#### Exercise instructions
Report each line of the records below that uses the word "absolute".

BEGIN Material to process

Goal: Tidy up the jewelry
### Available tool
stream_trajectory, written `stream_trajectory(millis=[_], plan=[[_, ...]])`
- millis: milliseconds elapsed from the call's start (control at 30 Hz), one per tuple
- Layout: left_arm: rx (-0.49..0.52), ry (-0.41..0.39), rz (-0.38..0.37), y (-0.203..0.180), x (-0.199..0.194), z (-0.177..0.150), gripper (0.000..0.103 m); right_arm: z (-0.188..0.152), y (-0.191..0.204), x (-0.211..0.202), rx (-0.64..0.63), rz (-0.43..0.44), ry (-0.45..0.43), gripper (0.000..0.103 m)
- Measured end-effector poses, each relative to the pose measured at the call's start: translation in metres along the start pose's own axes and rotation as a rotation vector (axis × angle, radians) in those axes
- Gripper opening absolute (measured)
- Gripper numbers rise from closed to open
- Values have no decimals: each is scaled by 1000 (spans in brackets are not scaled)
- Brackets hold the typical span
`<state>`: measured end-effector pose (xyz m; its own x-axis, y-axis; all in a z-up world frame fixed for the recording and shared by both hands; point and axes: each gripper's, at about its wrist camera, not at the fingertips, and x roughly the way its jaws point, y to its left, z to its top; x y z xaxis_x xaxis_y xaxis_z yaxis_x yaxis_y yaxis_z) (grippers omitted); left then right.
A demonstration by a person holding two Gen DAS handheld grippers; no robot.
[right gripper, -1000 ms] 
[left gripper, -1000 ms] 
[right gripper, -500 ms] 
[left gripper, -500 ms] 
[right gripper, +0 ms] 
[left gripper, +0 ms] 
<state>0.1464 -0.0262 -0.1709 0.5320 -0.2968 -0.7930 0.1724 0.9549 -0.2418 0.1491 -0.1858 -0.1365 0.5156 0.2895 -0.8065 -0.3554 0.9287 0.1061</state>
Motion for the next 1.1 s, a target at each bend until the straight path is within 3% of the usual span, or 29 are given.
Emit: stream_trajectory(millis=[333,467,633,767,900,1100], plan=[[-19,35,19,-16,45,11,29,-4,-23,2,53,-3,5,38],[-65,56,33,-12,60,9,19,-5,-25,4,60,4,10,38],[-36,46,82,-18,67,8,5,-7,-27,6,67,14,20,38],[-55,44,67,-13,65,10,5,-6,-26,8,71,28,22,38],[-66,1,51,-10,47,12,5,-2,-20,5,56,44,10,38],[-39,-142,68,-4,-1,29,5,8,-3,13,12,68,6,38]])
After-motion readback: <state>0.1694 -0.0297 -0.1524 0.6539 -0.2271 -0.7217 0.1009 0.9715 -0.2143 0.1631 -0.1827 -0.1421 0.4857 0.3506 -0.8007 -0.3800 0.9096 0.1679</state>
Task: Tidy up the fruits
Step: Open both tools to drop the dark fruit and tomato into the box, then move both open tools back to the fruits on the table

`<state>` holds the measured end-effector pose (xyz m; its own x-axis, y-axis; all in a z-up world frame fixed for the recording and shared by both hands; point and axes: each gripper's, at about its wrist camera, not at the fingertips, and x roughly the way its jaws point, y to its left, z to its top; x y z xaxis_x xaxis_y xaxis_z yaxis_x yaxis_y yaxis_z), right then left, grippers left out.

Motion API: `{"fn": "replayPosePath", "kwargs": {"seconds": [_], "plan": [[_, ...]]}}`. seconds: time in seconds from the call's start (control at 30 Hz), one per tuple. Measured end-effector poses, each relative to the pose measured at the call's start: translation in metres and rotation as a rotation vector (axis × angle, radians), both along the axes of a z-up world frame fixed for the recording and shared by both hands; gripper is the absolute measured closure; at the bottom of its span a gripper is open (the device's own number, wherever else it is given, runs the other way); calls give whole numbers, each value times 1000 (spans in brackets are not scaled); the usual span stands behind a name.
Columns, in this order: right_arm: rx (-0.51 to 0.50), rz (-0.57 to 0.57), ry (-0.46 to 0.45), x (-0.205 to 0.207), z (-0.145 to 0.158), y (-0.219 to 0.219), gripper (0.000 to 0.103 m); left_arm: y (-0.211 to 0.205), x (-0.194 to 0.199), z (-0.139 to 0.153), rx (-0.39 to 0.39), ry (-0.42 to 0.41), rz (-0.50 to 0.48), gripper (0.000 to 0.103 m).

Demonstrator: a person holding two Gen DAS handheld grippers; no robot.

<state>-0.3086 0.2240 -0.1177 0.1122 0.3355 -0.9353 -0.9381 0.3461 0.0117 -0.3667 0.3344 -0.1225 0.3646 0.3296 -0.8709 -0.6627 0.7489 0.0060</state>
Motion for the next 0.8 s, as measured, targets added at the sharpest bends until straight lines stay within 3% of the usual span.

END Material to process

#### Task result
- Gripper opening absolute (measured)
Motion API: `{"fn": "replayPosePath", "kwargs": {"seconds": [_], "plan": [[_, ...]]}}`. seconds: time in seconds from the call's start (control at 30 Hz), one per tuple. Measured end-effector poses, each relative to the pose measured at the call's start: translation in metres and rotation as a rotation vector (axis × angle, radians), both along the axes of a z-up world frame fixed for the recording and shared by both hands; gripper is the absolute measured closure; at the bottom of its span a gripper is open (the device's own number, wherever else it is given, runs the other way); calls give whole numbers, each value times 1000 (spans in brackets are not scaled); the usual span stands behind a name.

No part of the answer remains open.